おはようとおやすみをメッセージで送りあって数日。
文字の上では重ねた会話でも、未だ電話をかける勇気が出ない。
本音を言うのって難しい。それに、受け入れてもらうのも難しい。
こんなんで私は飛雄くんの彼女、やっていけるのだろうか。
◇
「……………あらまぁ、この間の元気はどこに行ったんだ?」
にやにや。
「………黒尾さん。何か御用ですか?」
「いんやぁ?風の噂で苗字さんが死にそうだって聞いてね?」
どんな噂!?
「し、死にそうだなんて……絶好調では無いだけです。」
「ほーん?何かあったの?てか入れてよ。」
「あ、はい。どうぞ。」
扉の外で立ち話もなんだから、とリビングに通そうとすると、
「あー、いや、ここで良いよ。座らせてもらえれば。」
よっこいしょ、と言って、玄関に靴も脱がずに腰を下ろす黒尾さん。
「え!?いや、フローリング痛いですよ、リビングまでどうぞ!?」
「んー……流石に影山怒らせたくないからねぇ、俺はここで良いよ。んで?何があったわけ?」
うぐ、と息を詰まらせる。何が、と言うか。私が勝手にショックを受けて拗ねて連絡取りづらくなっただけなのだ。

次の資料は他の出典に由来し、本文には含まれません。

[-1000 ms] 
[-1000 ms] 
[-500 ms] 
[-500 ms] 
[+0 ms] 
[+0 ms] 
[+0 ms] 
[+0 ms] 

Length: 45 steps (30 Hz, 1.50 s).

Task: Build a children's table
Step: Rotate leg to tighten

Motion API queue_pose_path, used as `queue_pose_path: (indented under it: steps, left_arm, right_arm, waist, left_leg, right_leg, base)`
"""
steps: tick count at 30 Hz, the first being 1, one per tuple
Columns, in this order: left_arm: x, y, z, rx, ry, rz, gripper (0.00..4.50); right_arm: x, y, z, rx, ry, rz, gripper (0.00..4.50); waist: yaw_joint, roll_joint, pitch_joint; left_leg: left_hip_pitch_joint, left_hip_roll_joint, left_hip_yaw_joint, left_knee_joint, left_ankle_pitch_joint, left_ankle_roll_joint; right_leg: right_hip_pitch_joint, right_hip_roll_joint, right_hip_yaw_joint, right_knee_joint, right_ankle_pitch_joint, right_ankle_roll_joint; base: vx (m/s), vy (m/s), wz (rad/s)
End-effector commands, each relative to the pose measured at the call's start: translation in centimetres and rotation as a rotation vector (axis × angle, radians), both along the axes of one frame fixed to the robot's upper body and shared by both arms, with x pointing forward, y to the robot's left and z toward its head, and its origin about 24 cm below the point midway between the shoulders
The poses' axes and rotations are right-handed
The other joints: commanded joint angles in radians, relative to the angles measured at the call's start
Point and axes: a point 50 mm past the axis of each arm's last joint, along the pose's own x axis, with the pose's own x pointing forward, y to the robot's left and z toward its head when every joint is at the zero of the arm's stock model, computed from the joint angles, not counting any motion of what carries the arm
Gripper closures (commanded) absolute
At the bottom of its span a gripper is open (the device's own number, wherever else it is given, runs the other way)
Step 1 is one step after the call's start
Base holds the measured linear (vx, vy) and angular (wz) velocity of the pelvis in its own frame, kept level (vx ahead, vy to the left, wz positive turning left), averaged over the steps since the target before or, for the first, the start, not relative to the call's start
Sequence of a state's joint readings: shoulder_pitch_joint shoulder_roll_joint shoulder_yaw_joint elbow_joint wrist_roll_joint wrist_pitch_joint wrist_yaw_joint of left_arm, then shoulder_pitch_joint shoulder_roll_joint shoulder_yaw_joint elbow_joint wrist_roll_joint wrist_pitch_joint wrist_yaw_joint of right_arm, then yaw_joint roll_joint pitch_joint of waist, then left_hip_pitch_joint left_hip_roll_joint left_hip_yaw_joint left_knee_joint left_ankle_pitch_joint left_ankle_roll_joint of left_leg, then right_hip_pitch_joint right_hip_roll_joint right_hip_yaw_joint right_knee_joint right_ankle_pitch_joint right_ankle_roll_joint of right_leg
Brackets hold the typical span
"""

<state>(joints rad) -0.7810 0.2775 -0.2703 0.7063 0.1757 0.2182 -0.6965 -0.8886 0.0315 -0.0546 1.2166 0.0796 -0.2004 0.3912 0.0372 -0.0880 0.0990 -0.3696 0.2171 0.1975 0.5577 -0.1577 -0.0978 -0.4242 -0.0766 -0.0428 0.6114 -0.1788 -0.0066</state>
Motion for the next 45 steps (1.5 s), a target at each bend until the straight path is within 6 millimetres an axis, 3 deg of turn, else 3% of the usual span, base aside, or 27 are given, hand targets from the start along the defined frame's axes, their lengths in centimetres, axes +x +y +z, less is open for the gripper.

恥ずかしくて言えない。いい大人なのに何してんだって話だ。
「…………何も。」
「はい、嘘ー。聞くまで俺帰らないよ?」
「……黒尾さん、顔が悪い人になってますよ。」
「元々こういう顔だからね?仕方ない仕方ない。で??」
「………………実は、」
諦めた私は、愚かな自分の話をした。
「……なぁるほど。」
「いやほんと、わかってます。わかってますよ、拗ねるなんて子供じみてるってわかってます、でも、」
「わかったわかった、ちょっと落ち着け?……苗字さんも、まぁ、ちょっと感情的になったんだろうけど、影山も影山だ。」
「…え?」
「あいつも直球過ぎる。いくら事実がそうであるとは言え、もう少し苗字さんの事考えて、言い方を柔らかくするぐらいは出来たんじゃねぇの?」
「…………………………確かに、とは思いますけど、飛雄くんにそんな技術があるとは、」
「うんわかる、無いよね絶対。」
ケタケタ笑う黒尾さん。ごめんね飛雄くん。バカにしてる訳じゃないんだ、事実というかなんというか…。
「まぁ?そんなド直球ストレートしか言えない奴と付き合ってるんだ、苗字さんもド直球で殴り合いでもしてみたら?」
殴り合いって!?
「……で、でも、また突き放されたらって思うともう本音を言う勇気が出ません……。」
「…それじゃあ、ずっと本音を言わずに付き合ってくの?」
核心をつく言葉。
そんなの、無理に決まっている。
「……じゃー、話さないと。殴り合わないと!幸い?シーズンオフも近いし。流石にシーズン中は向こう大変だろうから、シーズンオフ入ったら、ちゃぁんと本音をぶつけ合ってみたらどう?」
「…………はい。ありがとうございます、黒尾さん。」
いつもいつも的確な助言をくれるお兄さんに頭を下げる。
「いいえ、それじゃ俺は帰るわ。仕事も終わったし。」
「仕事?」
「………あー。いや、なんでもない。それじゃーね。」
にぃ、と今日も悪い笑みを残して去っていった黒尾さん。
シーズンオフまであとちょっと。
……………もう一度、勇気を出さなければ。